→ **PROBLEM DETAILS**
Only a slice of the listing below is wanted. Retype the lines from the one containing "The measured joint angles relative" through the one containing "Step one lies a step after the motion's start", exactly, both ends included.

→ **PROVIDED DATA**
# # # # # # #
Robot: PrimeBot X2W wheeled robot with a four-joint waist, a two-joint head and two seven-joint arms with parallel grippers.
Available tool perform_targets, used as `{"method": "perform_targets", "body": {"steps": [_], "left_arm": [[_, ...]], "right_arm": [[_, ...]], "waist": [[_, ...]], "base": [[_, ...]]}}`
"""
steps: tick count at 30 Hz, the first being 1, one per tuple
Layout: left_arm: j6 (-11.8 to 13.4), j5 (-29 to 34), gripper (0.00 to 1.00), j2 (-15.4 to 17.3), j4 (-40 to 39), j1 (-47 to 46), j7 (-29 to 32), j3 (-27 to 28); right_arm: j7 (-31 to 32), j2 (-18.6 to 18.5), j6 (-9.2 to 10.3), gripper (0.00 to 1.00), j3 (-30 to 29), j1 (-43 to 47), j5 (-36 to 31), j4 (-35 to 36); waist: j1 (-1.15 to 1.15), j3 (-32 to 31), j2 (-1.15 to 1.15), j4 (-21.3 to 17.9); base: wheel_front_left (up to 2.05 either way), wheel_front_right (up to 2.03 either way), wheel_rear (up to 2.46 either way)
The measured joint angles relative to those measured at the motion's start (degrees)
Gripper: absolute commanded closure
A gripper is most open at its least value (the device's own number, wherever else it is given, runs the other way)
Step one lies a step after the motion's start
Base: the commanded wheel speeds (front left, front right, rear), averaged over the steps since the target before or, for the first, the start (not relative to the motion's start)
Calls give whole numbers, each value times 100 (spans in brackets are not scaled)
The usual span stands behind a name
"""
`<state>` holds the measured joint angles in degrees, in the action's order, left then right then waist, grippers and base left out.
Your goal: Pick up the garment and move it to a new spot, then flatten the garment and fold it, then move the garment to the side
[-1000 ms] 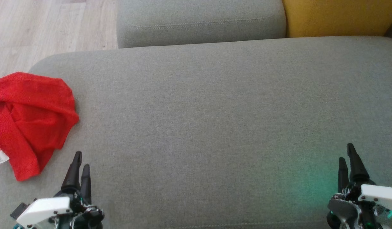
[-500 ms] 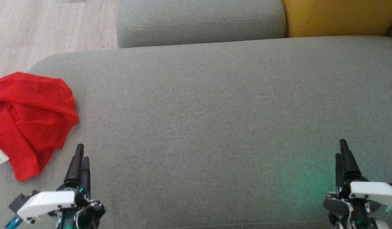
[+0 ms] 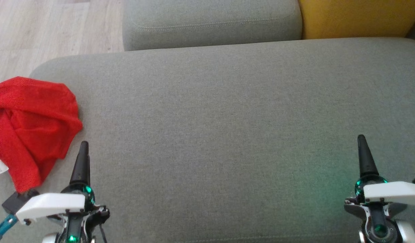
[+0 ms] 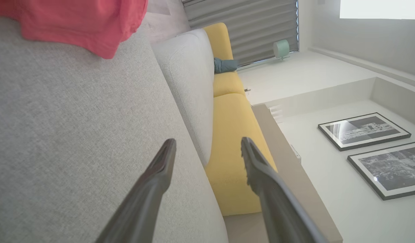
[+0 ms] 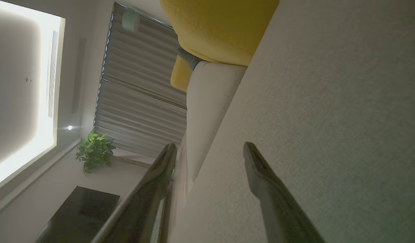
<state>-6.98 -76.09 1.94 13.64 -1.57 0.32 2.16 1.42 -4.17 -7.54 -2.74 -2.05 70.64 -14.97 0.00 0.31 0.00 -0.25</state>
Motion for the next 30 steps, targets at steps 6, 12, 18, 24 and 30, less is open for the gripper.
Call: {"method": "perform_targets", "body": {"steps": [6,12,18,24,30], "left_arm": [[0,592,0,16,-127,-1,-93,-21],[0,1180,0,30,-256,0,-192,-54],[-1,1774,0,54,-354,1,-294,-126],[-7,2356,0,92,-434,5,-366,-153],[-7,2788,0,111,-459,15,-456,-183]], "right_arm": [[-43,-11,0,0,65,-2,-645,148],[-77,-25,0,0,132,-2,-1229,267],[-101,-31,0,0,235,-1,-1756,353],[-132,-31,0,0,296,0,-2235,408],[-146,-32,0,0,382,2,-2572,432]], "waist": [[0,-11,0,-9],[0,-30,0,-20],[0,-48,0,-23],[0,-68,0,-24],[0,-83,0,-29]], "base": [[0,0,0],[0,0,0],[0,0,0],[0,0,0],[0,0,0]]}}
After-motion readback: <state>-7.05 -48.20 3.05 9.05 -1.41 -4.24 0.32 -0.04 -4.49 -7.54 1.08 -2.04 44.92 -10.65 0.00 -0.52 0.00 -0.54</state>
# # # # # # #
→ **SOLUTION FOR THIS TASK**
The measured joint angles relative to those measured at the motion's start (degrees)
Gripper: absolute commanded closure
A gripper is most open at its least value (the device's own number, wherever else it is given, runs the other way)
Step one lies a step after the motion's start

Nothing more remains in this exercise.